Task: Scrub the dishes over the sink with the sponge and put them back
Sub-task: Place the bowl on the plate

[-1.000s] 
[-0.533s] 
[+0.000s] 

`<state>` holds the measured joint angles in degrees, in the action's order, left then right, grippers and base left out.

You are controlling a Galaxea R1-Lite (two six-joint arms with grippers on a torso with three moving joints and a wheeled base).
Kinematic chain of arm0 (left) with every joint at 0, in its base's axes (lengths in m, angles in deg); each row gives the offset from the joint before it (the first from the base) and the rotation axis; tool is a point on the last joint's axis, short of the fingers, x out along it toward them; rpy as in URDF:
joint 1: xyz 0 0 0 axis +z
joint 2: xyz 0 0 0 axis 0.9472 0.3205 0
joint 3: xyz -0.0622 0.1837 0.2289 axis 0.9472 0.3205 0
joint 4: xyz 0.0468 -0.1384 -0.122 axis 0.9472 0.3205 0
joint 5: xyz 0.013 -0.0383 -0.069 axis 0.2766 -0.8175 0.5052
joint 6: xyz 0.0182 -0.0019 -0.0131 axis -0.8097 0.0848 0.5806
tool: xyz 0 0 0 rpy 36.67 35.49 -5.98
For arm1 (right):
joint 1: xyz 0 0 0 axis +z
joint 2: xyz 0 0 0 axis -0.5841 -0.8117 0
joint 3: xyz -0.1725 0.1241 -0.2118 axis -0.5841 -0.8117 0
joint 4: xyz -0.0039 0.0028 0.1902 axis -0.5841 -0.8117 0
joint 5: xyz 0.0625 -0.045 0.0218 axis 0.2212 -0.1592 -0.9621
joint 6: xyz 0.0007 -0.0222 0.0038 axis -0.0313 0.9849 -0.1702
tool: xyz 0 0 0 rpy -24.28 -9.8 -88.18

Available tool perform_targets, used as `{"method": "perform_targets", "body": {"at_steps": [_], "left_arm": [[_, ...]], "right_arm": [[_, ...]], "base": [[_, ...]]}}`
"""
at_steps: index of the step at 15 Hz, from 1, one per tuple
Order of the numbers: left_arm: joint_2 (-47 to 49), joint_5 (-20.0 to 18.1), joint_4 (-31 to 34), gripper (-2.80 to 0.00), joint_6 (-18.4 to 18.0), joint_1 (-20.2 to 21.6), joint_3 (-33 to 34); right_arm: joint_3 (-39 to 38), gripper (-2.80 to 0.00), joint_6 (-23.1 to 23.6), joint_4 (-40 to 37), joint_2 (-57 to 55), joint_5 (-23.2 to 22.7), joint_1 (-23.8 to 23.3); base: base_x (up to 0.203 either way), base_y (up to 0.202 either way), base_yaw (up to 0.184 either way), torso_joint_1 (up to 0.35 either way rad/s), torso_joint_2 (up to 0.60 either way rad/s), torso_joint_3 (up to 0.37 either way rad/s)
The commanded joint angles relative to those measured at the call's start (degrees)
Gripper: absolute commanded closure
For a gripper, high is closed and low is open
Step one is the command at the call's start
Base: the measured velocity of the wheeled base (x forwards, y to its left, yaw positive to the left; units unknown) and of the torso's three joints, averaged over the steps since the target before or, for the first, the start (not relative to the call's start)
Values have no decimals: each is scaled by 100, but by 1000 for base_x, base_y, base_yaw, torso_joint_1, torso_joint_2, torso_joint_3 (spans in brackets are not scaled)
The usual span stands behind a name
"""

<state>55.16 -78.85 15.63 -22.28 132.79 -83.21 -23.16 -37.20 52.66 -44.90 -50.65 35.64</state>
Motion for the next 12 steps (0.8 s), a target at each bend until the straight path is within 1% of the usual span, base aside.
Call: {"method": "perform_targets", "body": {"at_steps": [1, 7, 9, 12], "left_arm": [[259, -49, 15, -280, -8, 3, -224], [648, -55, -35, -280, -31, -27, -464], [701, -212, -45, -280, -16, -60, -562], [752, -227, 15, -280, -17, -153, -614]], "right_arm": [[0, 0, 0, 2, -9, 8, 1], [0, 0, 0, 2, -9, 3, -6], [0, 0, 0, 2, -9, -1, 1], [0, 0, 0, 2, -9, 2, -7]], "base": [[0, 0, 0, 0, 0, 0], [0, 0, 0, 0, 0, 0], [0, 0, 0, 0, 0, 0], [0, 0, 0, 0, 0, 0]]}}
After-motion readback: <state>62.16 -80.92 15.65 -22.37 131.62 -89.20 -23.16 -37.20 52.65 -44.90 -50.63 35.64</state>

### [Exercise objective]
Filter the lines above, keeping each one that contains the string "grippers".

### [Answer section]
`<state>` holds the measured joint angles in degrees, in the action's order, left then right, grippers and base left out.
You are controlling a Galaxea R1-Lite (two six-joint arms with grippers on a torso with three moving joints and a wheeled base).

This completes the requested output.